• **WHAT YOU ARE ASKED TO DO**
When a line in the listing contains the string "that", pick it out and copy it.

▽

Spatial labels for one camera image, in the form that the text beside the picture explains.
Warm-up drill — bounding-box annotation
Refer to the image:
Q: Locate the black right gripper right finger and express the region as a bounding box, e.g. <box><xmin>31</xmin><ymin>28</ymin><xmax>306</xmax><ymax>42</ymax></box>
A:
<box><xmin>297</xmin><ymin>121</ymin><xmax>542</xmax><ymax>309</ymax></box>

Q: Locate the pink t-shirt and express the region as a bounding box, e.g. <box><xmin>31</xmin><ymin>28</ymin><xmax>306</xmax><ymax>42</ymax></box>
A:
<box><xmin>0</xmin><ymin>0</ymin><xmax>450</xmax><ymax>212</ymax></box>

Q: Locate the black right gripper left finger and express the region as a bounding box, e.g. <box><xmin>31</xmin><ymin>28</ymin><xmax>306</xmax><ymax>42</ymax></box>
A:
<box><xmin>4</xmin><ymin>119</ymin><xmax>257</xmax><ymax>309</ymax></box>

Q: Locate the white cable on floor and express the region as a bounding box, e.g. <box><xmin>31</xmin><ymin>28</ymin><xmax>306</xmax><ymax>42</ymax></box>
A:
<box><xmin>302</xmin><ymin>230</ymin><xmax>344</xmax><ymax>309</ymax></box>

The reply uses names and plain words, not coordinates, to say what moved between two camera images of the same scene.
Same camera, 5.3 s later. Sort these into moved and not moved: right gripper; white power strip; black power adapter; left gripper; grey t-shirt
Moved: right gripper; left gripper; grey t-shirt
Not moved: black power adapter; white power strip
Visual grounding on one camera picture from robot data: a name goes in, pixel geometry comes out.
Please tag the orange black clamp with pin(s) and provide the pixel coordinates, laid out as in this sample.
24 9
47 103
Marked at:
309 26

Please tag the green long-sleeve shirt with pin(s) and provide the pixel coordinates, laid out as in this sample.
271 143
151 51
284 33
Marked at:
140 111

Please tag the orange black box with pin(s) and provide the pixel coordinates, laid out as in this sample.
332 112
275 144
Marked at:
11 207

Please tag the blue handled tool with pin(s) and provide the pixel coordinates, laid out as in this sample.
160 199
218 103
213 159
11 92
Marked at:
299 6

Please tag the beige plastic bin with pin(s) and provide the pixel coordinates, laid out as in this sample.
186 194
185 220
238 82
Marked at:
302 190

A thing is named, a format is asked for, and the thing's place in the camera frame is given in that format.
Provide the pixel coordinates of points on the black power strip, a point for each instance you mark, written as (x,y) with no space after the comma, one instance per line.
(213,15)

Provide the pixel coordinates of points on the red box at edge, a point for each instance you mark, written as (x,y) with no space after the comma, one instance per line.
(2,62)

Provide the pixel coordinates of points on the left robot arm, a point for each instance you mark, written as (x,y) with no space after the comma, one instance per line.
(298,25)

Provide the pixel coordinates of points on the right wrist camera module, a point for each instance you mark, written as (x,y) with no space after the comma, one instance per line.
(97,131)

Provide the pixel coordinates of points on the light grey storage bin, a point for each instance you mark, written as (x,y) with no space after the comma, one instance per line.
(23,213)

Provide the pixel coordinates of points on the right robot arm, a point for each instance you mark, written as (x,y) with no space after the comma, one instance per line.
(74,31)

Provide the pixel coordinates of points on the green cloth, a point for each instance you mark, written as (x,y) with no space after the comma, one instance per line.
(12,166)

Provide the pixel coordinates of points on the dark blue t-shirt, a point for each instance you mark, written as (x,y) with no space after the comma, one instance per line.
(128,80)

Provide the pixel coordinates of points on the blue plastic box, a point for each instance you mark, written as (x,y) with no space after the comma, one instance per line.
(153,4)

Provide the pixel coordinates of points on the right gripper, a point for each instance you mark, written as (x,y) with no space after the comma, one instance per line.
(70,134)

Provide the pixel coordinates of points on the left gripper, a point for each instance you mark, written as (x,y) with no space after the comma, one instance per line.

△

• **YOUR RESPONSE**
Spatial labels for one camera image, in the form that the text beside the picture explains.
A thing is named, a format is asked for, and the thing's place in the camera frame is given in that format.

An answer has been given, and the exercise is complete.